Convencido con esta sugerencia que ponía a prueba su reconocida capacidad de herbolario, el hermano Borrell se dirigió a la farmacia para preparar las mezclas, mientras Jonás y el hermano nodriza me observaban con admiración.

– Vos sois el caballero hospitalario que vive en nuestro monasterio desde hace unas semanas, ¿verdad? -preguntó el anciano-. Os he visto muchas veces en los rezos… ¡Corren tantos rumores sobre vos en la comunidad!

– Los invitados despiertan siempre la curiosidad -me limité a observar con una sonrisa.

– Los niños no hacen otra cosa que hablar sobre vos, y he tenido que arrancar a más de uno de las ventanas de la biblioteca cuando os ponéis a estudiar, ¿no os habíais fijado? ¡Éste, por ejemplo, que más que un niño parece un gato, se ha llevado muchos pescozones por tal motivo!

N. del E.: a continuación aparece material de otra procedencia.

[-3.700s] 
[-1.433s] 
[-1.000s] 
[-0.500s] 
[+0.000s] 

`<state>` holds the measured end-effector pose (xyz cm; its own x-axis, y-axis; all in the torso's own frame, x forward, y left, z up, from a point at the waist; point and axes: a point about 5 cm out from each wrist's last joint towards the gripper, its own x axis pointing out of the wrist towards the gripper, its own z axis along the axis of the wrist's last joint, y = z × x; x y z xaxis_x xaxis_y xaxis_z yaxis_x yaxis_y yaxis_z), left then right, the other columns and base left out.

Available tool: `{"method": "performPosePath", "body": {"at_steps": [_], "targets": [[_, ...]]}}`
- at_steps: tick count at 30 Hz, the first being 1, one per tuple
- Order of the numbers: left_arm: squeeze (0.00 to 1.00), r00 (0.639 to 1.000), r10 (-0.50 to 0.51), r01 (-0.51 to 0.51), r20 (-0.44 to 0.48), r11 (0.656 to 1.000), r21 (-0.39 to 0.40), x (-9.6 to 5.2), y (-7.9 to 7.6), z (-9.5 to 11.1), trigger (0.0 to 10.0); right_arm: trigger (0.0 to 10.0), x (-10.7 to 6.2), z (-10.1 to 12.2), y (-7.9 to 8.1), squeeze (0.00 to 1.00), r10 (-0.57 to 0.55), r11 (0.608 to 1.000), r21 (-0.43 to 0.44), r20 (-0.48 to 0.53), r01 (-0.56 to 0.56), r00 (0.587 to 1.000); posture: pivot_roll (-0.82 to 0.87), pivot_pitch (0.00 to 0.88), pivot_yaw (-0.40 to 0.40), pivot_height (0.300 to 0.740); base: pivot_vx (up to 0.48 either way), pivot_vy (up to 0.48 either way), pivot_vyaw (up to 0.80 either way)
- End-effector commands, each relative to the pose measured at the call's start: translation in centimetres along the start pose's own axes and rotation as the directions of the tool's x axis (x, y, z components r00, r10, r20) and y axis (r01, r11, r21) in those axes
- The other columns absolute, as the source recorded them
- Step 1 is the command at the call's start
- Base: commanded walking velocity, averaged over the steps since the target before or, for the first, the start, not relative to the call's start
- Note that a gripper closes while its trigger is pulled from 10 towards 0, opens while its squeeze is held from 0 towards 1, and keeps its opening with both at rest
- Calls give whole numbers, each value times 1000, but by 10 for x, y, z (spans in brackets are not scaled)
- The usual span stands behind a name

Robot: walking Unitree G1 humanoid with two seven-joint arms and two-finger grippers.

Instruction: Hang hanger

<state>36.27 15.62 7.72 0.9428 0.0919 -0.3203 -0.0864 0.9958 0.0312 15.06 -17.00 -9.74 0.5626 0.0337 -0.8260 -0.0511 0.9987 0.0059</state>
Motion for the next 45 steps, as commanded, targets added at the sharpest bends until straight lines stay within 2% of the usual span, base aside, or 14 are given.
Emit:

Me eché a reír viendo la cara de pasmo de Jonás, que me observaba de hito en hito sin pronunciar una palabra. Por mi elevada estatura y por la forma que el constante manejo de la espada había dado a mis brazos y a mis hombros, yo debía parecerle algo así como un Hércules o un Sansón, sobre todo si me comparaba con los monjes de coronas rasuradas de la comunidad, siempre entregados a ayunos y penitencias.

– Así que me has estado observando por la ventana…

Mi voz le despertó de su ensueño y le sobresaltó. Recogiéndose los faldones del hábito hasta la cintura, saltó de la mesa y echó a correr, cruzando la puerta como una exhalación y perdiéndose entre los edificios.

– ¡Bendito sea Dios! -chilló el monje nodriza lanzándose en su persecución-. ¡Morirá de pulmonía!